> [Instructions for the task] In the lines below, find the one that contains "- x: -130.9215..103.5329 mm" and write it out exactly, along with every line that follows it.
---
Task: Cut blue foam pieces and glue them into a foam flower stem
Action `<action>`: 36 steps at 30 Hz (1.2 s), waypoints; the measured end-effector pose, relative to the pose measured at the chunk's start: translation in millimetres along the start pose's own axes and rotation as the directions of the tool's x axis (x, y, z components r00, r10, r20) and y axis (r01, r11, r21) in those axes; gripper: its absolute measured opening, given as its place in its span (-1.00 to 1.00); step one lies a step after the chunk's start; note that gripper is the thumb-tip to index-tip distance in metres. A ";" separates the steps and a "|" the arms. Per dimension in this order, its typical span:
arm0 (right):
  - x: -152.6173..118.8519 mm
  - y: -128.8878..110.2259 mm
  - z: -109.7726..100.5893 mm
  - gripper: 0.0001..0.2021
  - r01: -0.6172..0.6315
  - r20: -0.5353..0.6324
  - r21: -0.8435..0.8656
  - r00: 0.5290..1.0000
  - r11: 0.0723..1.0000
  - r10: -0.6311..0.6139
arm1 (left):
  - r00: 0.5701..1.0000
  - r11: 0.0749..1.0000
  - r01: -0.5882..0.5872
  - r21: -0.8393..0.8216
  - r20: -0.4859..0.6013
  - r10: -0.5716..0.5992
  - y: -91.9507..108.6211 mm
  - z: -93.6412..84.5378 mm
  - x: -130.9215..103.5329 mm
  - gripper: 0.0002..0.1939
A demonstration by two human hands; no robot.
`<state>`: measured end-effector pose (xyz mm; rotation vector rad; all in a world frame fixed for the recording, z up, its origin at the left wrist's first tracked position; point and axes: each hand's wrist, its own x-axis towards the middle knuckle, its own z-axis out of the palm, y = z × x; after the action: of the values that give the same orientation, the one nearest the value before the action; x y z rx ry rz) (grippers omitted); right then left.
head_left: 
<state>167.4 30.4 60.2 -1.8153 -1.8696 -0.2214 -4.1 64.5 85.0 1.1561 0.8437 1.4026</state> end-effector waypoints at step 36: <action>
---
> [Output for this exercise]
  - x: -130.9215..103.5329 mm
  - gripper: 0.0002..0.1939
A demonstration by two human hands; no robot.
`<state>`: measured end-effector pose (xyz mm; rotation vector rad; all in a world frame fixed for the recording, z up, its origin at the left wrist's first tracked position; point and axes: each hand's wrist, its own x-axis towards the middle knuckle, its own z-axis out of the palm, y = z × x; after the action: of the values that give the same orientation, the one nearest the value before the action; x y z rx ry rz) (grippers omitted); right then left.
head_left: 
<state>167.4 30.4 60.2 -1.8153 -1.8696 -0.2214 -4.1 64.5 85.0 1.1561 0.8437 1.4026</state> end-effector waypoints at step 36: <action>

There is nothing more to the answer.